My honest take: for everyone involved, a software tender is usually a massive waste of time.

What actually happens during a software tender

You define requirements. Select potential vendors. Send out the RFP. Set timelines — for questions, answers, presentations. Then you wait. Responses arrive in completely different formats. You cluster, sort, compare wildly inconsistent pricing. There are meetings about the results of those meetings. You build a shortlist. Vendor presentations. A decision — or not. Then negotiation.

By the time you're done, months have passed. The original problem has probably gotten worse.

And what do you get at the end? Usually SAP. Or a custom build. Because someone knew someone. Because it was comfortable. Because a decision just had to be made.

What happens on the vendor side — nobody tells you this

The smart vendors — often exactly the ones with the best solutions — don't respond at all. Why would they? Answering an RFP properly costs days, sometimes weeks. For a statistical chance that approaches zero.

The vendors who do respond are often the ones who have to fight for every single deal. The ones pushing an on-premise solution that hasn't had a real update since 2012. They invest time because they have to — not because they have the best solution for you.

And as soon as an external consultant is running the tender? Every alarm bell goes off. Experienced vendors know: they already know who's going to win this. The RFP is a formality.

The dirty secret of software procurement

Many companies launch a tender hoping that one of the vendors — smart enough and naive enough to invest serious effort into the response — will teach them what they actually need.

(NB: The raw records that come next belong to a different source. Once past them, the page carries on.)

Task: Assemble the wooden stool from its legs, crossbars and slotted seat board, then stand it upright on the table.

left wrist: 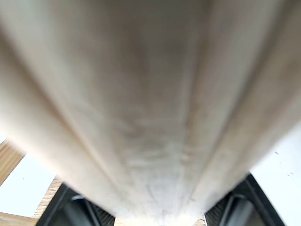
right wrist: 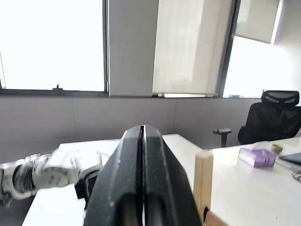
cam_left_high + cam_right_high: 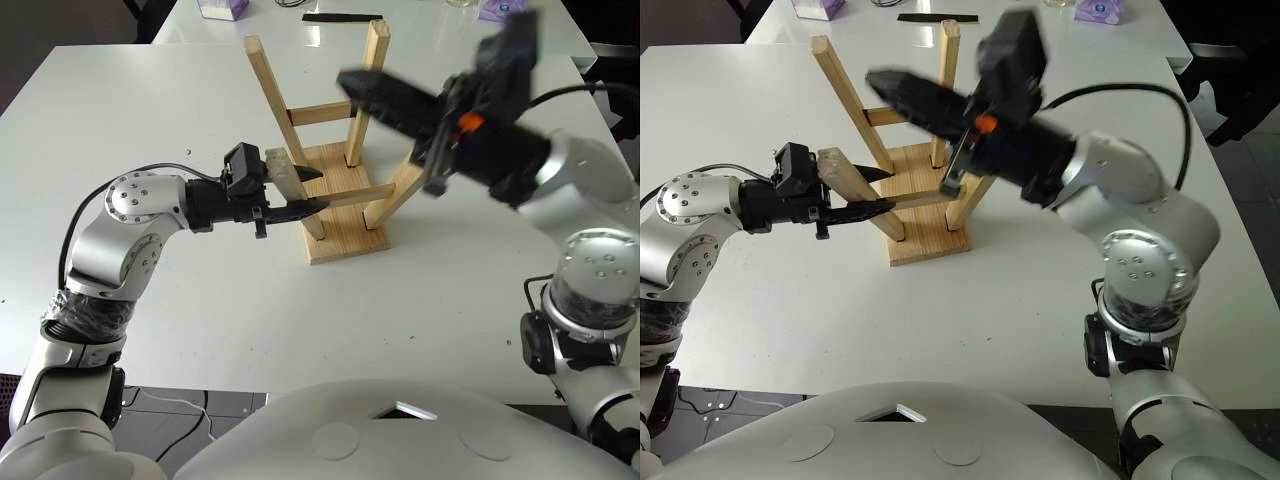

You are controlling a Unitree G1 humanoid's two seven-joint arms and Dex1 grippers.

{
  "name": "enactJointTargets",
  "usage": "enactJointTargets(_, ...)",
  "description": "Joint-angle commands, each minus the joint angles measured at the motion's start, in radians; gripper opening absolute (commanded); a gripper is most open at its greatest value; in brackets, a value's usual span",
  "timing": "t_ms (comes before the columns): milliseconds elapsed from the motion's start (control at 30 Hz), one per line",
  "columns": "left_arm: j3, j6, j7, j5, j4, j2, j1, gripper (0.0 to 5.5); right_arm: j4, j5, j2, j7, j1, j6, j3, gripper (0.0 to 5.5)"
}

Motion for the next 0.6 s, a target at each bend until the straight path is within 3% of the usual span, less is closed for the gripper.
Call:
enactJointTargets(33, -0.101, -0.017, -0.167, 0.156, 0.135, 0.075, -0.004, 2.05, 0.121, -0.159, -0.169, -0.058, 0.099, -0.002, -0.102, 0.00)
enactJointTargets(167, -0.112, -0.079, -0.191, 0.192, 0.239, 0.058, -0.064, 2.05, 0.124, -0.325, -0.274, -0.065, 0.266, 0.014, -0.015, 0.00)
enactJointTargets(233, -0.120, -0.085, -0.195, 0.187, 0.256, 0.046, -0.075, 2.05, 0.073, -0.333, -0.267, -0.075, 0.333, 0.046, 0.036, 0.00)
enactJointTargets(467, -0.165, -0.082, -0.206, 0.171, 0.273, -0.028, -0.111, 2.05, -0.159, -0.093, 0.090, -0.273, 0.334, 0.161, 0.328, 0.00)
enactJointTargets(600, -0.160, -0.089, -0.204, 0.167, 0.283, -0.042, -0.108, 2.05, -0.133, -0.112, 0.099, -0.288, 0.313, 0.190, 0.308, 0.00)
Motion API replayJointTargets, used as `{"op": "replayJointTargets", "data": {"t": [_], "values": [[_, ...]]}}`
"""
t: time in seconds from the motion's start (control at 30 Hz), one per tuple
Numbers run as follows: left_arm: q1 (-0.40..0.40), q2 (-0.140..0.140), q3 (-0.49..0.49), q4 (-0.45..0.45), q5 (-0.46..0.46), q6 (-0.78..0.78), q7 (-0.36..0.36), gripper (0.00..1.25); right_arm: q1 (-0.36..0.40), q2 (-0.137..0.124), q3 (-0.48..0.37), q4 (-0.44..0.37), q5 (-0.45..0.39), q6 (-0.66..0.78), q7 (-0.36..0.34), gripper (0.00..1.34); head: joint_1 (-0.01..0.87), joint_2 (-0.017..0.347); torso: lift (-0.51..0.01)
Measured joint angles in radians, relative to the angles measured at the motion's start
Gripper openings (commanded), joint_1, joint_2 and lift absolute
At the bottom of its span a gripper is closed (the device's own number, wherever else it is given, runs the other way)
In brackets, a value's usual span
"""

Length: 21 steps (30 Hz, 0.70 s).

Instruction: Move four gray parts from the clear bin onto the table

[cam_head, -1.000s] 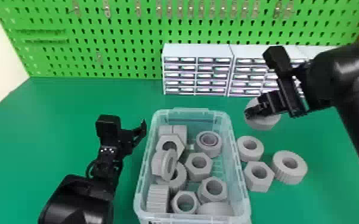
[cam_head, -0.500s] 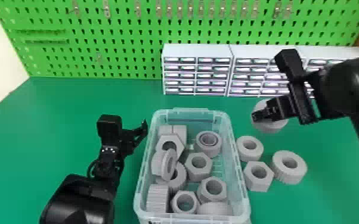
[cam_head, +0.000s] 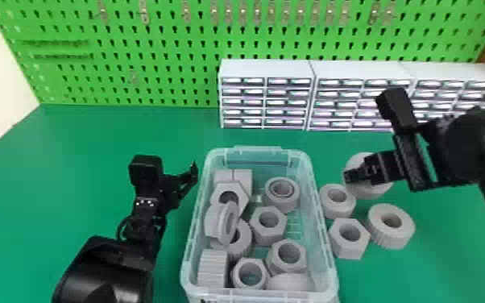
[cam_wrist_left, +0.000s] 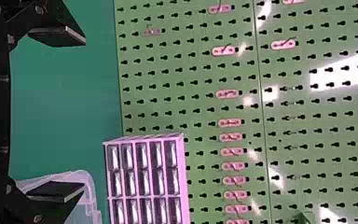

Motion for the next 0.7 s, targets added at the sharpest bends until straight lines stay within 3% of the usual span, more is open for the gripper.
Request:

The tender as a free consulting process at the vendors' expense. That sounds harsh — but I've seen it happen more times than I can count.

The real problem: it's almost never the tool

Here's the biggest misunderstanding. The tool is rarely the problem. The decision-making processes are the problem. The workflows. The way projects get approached.

Many problems can be solved without new software at all. And the probability that the same problems will resurface in the new tool — sometimes even worse — is almost guaranteed. It starts with the mindset: we buy a new tool, everything gets better.

It won't. Not automatically.

What you should do instead

Before you launch the next software tender — let someone with a genuine problem-solving mindset look at your actual problem.

Not someone who wants to sell you a solution. Someone who will tell you whether you need a new solution at all.

Sometimes the answer is: no. Sometimes it's: yes, but not what you had in mind. Sometimes it's: your problem is somewhere else entirely.

You won't get that answer from a tender process. You only get it when someone actually looks.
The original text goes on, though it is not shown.